**Data records**:
== Segment start ==
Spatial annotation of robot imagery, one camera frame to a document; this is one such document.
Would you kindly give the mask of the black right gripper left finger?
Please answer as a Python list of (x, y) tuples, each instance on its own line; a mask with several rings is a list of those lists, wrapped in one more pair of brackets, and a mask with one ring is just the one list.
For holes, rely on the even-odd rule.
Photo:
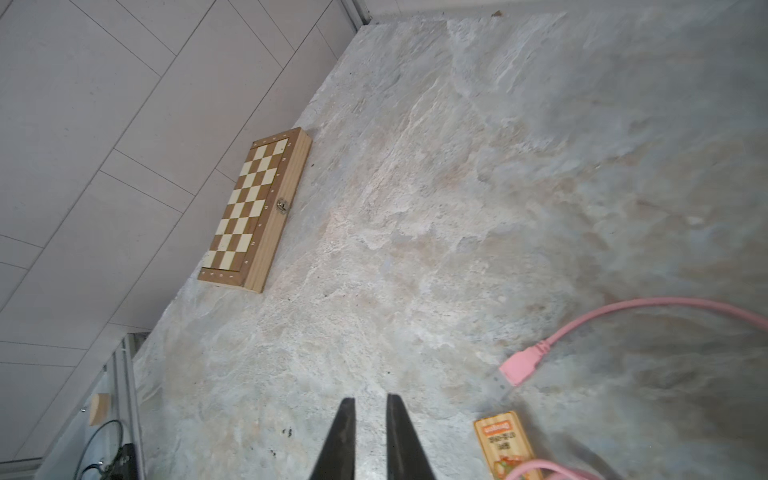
== Segment end ==
Do not include pictures. Copy only the lines running from the line with "Please answer as" through the last line of the records, exactly as they appear.

Please answer as a Python list of (x, y) tuples, each instance on its own line; a mask with several rings is a list of those lists, wrapped in one more pair of brackets, and a mask with one ring is just the one list.
For holes, rely on the even-odd rule.
Photo:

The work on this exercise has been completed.